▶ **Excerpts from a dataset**
=-=-=-=-=
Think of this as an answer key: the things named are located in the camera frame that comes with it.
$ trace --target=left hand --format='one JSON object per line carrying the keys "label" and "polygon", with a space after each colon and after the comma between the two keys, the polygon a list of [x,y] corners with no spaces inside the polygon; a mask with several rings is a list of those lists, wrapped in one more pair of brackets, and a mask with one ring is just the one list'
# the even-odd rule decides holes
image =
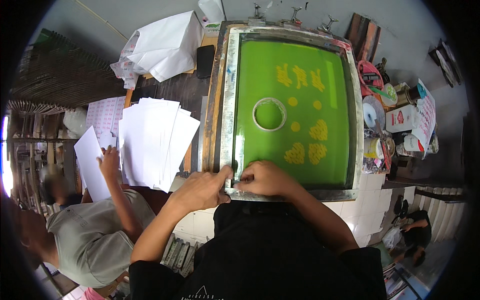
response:
{"label": "left hand", "polygon": [[119,154],[115,147],[108,146],[108,148],[103,151],[103,160],[99,157],[96,158],[98,161],[98,167],[102,172],[105,181],[117,180],[117,173],[119,168]]}
{"label": "left hand", "polygon": [[166,204],[174,206],[187,215],[196,210],[229,203],[230,197],[220,193],[227,178],[233,178],[233,170],[230,166],[224,166],[218,174],[195,172],[169,197]]}

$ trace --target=bright window light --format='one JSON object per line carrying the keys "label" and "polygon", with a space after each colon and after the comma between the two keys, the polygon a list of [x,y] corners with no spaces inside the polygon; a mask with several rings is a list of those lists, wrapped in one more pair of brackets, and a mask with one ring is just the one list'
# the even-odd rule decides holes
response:
{"label": "bright window light", "polygon": [[[7,139],[8,117],[3,118],[1,138]],[[7,160],[7,143],[1,143],[1,178],[5,192],[10,197],[13,189],[13,175],[10,161]]]}

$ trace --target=tissue box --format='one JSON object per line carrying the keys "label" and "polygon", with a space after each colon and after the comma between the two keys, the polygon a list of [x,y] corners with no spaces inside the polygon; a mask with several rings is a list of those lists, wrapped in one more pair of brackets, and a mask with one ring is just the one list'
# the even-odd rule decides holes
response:
{"label": "tissue box", "polygon": [[217,37],[218,33],[220,33],[220,25],[222,23],[210,23],[210,22],[202,22],[202,27],[204,28],[205,36],[206,37]]}

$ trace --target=screen printing frame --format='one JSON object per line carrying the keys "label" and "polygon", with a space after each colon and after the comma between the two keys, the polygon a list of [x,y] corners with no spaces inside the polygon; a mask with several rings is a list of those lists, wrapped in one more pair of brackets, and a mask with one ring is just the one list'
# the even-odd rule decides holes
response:
{"label": "screen printing frame", "polygon": [[[234,161],[243,166],[243,152],[238,149],[241,143],[235,143],[235,111],[237,101],[238,65],[242,39],[276,40],[303,44],[333,52],[342,60],[349,119],[349,155],[347,180],[343,188],[330,190],[322,187],[305,186],[310,194],[320,201],[341,201],[356,199],[359,192],[361,168],[363,162],[363,110],[355,60],[351,44],[341,38],[323,32],[312,33],[283,27],[232,27],[228,36],[228,48],[225,65],[223,90],[222,131],[220,139],[220,166],[232,166]],[[234,157],[234,146],[237,147]],[[246,201],[283,201],[280,197],[268,197],[242,192],[234,189],[233,180],[225,181],[225,192],[233,200]]]}

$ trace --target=paper with red writing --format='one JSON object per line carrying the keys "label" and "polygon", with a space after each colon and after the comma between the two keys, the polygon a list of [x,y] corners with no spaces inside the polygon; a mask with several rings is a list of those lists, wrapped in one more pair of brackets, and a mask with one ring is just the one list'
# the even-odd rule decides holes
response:
{"label": "paper with red writing", "polygon": [[[419,110],[418,116],[420,121],[418,127],[412,130],[412,134],[418,138],[420,144],[423,146],[423,149],[427,149],[436,123],[435,99],[432,97],[429,90],[425,87],[420,78],[419,84],[425,89],[427,95],[417,102],[417,108]],[[425,158],[426,154],[427,151],[424,151],[423,159]]]}

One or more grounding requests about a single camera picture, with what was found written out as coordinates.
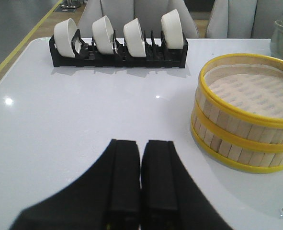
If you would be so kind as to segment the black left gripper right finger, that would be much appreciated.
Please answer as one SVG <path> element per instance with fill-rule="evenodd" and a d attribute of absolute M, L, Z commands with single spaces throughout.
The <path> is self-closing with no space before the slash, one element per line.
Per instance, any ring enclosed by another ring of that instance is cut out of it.
<path fill-rule="evenodd" d="M 143 230 L 229 230 L 180 160 L 172 141 L 150 140 L 141 167 Z"/>

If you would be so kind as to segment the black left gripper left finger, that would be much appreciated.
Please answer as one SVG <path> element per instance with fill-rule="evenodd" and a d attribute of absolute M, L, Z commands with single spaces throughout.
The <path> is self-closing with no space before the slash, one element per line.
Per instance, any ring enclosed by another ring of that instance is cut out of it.
<path fill-rule="evenodd" d="M 137 230 L 140 158 L 136 142 L 112 139 L 77 180 L 23 210 L 12 230 Z"/>

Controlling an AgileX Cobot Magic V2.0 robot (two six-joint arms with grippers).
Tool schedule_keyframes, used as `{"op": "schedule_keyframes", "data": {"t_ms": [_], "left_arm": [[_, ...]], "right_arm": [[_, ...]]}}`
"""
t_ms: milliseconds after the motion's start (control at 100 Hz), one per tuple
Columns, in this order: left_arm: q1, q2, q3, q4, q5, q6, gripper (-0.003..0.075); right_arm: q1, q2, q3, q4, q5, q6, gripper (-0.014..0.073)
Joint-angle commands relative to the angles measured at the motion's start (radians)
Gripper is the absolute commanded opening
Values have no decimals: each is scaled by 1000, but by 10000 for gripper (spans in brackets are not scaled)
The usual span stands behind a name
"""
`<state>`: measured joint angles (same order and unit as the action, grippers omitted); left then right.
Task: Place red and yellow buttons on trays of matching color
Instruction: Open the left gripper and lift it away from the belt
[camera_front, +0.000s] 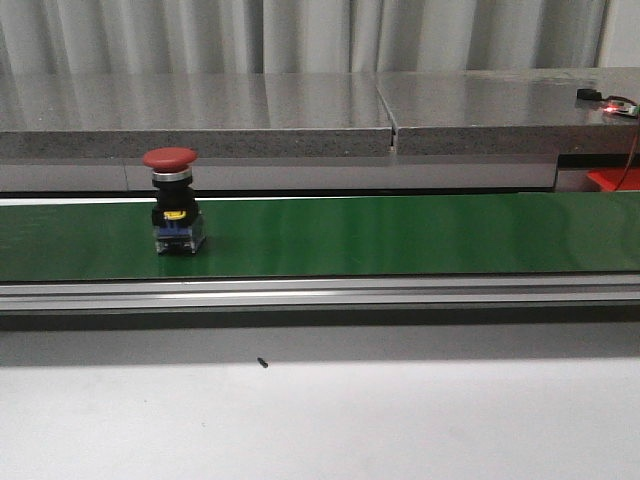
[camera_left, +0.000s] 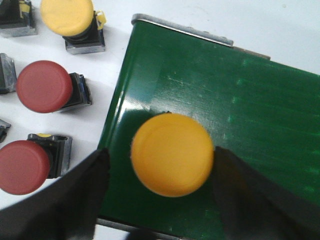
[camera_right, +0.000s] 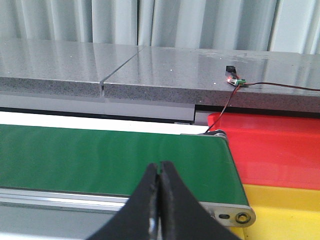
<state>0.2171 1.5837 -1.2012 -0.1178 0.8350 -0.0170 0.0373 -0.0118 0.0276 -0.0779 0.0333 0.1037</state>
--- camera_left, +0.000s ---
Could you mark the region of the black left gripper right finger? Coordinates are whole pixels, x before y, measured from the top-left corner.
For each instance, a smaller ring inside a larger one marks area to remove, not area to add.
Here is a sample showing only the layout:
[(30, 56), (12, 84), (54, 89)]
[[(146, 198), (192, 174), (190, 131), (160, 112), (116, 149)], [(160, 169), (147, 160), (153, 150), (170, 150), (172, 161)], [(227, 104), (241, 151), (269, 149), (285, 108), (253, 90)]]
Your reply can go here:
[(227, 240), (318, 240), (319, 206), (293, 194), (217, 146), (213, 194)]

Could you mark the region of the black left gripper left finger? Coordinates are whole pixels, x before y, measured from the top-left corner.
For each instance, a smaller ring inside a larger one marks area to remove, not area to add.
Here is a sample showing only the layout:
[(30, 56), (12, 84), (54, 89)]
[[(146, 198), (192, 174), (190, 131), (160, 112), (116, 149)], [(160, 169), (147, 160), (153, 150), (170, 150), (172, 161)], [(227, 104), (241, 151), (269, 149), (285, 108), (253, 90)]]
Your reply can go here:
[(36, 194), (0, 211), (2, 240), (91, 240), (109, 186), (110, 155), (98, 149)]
=-=-=-=-=
▶ **AIM OF THE TASK**
Reproduce the data above exactly, but only from the line containing "trace --target=paper with" through the line containing "left finger, that would be much appreciated.". Omit all pictures.

▶ **ANSWER BOX**
$ trace --target=paper with red writing --format='one JSON object per line carrying the keys "label" and "polygon", with a space after each colon and after the comma between the two keys, the polygon a list of [x,y] corners with no spaces inside the polygon; a mask with several rings is a list of those lists, wrapped in one more pair of brackets, and a mask with one ring is just the one list'
# the even-odd rule decides holes
response:
{"label": "paper with red writing", "polygon": [[[419,110],[418,116],[420,121],[418,127],[412,130],[412,134],[418,138],[420,144],[423,146],[423,149],[427,149],[436,123],[435,99],[432,97],[429,90],[425,87],[420,78],[419,84],[425,89],[427,95],[417,102],[417,108]],[[425,158],[426,154],[427,151],[424,151],[423,159]]]}

One or more grounding requests about a single camera picture, with what was found written out as coordinates.
If you would be so kind as to segment the black left gripper right finger, that would be much appreciated.
Please answer as one SVG <path> element per instance with fill-rule="evenodd" and a d attribute of absolute M, L, Z commands with single spaces throughout.
The <path> is self-closing with no space before the slash, one element per line.
Per instance, any ring enclosed by another ring of that instance is cut out of it.
<path fill-rule="evenodd" d="M 143 230 L 229 230 L 180 160 L 172 141 L 150 140 L 141 167 Z"/>

If you would be so kind as to segment the black left gripper left finger, that would be much appreciated.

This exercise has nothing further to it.